Does many people’s reluctance to regard a giant lookup table as intelligent simply have to do with induction—with the fact that they know the lookup table can’t handle inputs beyond some fixed size, whereas a human being’s responses are, in some sense, “infinitely generalizable”?
If so, then what is the sense in which a human’s responses are “infinitely generalizable”? And how can we reconcile this idea with the fact that humans die and their conversations end after bounded amounts of time—and that we don’t have an idealized mathematical definition of what it means to “pass a Turing test of length n” for arbitrary n, analogous to the definition of what it means to factor an n-digit integer?
Andy Drucker pointed out the following irony: we suggested that calculating an answer via a compact, efficient algorithm would demonstrate far more “intelligence” than simply reading the answer off of a giant lookup table. But couldn’t one instead say that someone who had to calculate the answer by a step-by-step algorithm was plodding and not particularly intelligent, whereas someone who mysteriously spit out the correct answer in a single time step was a brilliant savant? What do we mean by the phrase “lookup table,” anyway?

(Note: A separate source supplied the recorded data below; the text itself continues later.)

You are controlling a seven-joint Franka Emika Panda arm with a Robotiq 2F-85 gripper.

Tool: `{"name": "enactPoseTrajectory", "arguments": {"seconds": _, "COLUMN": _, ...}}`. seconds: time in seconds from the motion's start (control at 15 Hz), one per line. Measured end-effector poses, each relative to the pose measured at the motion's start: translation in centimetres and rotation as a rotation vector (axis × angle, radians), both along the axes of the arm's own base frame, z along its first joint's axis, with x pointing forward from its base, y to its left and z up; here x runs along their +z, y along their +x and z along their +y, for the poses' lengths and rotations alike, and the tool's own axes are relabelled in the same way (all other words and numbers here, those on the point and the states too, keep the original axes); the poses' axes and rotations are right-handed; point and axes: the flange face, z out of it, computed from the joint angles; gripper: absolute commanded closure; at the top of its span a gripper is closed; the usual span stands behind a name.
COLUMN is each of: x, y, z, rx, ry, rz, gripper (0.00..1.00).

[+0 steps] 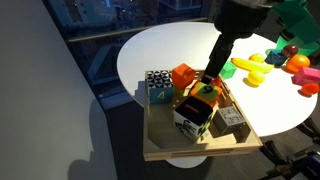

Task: Pick up the orange block on the right and put it in the wooden box

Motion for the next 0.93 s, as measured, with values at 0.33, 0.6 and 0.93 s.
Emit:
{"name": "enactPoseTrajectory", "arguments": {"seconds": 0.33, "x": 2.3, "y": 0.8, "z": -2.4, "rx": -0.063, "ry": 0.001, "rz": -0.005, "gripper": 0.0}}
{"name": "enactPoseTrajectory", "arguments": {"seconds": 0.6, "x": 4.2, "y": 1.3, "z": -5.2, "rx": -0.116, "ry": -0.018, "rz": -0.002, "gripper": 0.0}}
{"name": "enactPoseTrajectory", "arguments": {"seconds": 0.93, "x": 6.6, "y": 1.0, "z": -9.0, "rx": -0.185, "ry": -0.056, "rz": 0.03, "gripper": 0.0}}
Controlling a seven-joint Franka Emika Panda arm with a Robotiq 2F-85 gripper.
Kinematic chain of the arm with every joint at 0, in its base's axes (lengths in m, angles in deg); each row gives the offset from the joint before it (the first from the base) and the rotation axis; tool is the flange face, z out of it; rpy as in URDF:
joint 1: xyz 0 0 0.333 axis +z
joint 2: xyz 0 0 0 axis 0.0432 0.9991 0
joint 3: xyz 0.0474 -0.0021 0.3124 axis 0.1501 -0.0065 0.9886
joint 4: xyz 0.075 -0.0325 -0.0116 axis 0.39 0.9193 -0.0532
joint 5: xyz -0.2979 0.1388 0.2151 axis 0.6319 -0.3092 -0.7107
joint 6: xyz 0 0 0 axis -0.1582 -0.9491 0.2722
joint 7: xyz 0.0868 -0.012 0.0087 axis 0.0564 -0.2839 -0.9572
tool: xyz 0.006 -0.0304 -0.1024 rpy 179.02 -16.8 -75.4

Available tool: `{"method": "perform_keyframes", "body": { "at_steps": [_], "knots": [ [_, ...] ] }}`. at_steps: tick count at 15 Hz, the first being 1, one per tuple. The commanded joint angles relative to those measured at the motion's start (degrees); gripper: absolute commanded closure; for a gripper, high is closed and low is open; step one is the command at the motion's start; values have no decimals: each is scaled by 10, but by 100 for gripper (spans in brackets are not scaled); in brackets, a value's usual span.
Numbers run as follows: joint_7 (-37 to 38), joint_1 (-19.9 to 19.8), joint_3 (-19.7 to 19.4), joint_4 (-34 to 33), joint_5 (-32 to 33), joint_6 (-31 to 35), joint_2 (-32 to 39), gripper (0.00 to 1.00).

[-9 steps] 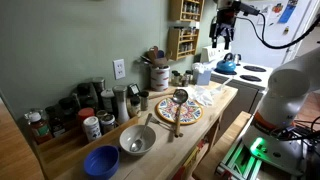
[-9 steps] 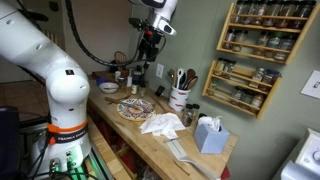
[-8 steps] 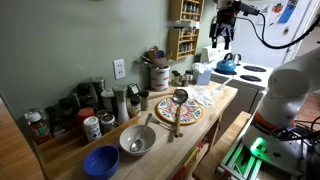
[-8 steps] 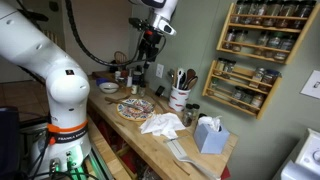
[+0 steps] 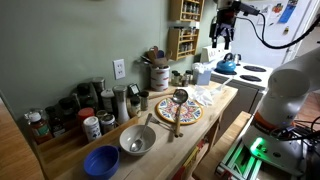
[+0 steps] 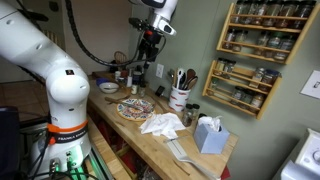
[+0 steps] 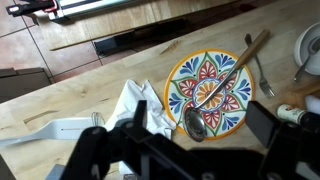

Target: Pick up the spice container with black substance in it and put it on the far right of the bottom shelf of the bottom spice rack

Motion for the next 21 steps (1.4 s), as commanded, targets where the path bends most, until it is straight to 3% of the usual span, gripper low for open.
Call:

What is the precise relationship between Gödel’s Incompleteness Theorem and Turing’s proof of the unsolvability of the halting problem?
Does the Lucas/Penrose argument succeed in establishing any interesting conclusion? (For example, does it at least establish that algorithmic processes whose code is publicly known have interesting limitations, compared to processes that either aren’t algorithmic or whose code is unknowable if they are?)
Does the argument succeed in establishing the stronger conclusions about human vs. machine intelligence that Lucas and Penrose want? If not, why doesn’t it?